Popular Economics Weekly
The unemployment rate dropped to a 50-year low, and there are still 6 million jobs available. Private payrolls expanded by 114,000 after an upwardly revised 122,000 advance the prior month, according to a Labor Department report Friday that missed the median estimate of economists for a 130,000 gain. Total nonfarm payrolls climbed a below-forecast 136,000.
This is the slowest pace of job growth in four months, as businesses grew more cautious about hiring, but employment gains for August and July were revised up by a combined 45,000. Such are the vagaries of a fast-changing, but still robust jobs market.
With manufacturing activity weak, most hiring in September was concentrated in the services sector. Education and health care providers filled 40,000 positions. Government added 22,000 workers in
September, but only 1,000 of the jobs were due to federal hiring for the 2020 Census. Economists had expected a much bigger increase in census workers.
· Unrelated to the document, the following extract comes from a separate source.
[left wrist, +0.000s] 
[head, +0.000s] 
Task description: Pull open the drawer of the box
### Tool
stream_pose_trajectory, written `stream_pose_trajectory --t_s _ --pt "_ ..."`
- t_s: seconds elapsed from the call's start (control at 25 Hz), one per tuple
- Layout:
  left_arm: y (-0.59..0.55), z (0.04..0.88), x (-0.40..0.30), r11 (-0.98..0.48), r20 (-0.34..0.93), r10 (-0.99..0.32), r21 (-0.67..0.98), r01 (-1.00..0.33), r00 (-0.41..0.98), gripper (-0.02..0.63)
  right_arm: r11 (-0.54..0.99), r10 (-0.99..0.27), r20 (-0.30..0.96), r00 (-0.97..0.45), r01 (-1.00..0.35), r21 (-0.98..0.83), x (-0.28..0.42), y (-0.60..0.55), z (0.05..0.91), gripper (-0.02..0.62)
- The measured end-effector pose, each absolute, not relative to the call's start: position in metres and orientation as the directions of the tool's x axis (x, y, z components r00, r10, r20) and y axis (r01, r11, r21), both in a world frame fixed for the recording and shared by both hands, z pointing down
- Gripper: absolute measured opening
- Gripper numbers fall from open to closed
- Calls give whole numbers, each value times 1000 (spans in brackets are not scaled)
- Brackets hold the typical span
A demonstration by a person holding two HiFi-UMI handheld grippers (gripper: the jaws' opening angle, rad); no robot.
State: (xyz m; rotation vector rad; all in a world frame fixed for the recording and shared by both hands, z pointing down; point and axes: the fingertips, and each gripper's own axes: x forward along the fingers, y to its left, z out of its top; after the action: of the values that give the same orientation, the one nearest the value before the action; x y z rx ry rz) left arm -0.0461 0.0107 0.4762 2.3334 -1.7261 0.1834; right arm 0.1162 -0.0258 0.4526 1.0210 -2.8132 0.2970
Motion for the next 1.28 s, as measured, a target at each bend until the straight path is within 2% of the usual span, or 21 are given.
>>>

Job growth has slowed from 223,000 per month in 2018 to 158,000 over the last three months.
Trump’s trade war has had the biggest impact on the manufacturing sector, which contracted for the second straight month (losing 2,000 jobs), and featured the biggest pullback in export activity since the depths of the 2009 crisis, according to economist Steven Rattner.
Foreign trade and exports, the biggest drivers of manufacturing activity, are slowing grinding to a halt, in other words.
And the WTO has just ok’ed $7.5 billion in tariffs on European exports to the US, in part because of EU government subsidies to their airplane manufacturer Airbus, but also French wines and other products considered to be government subsidized.
Washington plans to impose a 10 percent tariff on aircraft imported from Europe and apply a 25 percent import tax on other agricultural and industrial items on October 18, the Office of the US Trade Representative said in a statement.
However, "If the US decides to impose WTO authorized countermeasures, it will be pushing the EU into a situation where we will have no other option than do the same," European Commissioner for Trade Cecilia Malmstrom said in a statement.This will further reduce world trade and economic growth, as the EU accounts for 25 percent of US exports, needless to say.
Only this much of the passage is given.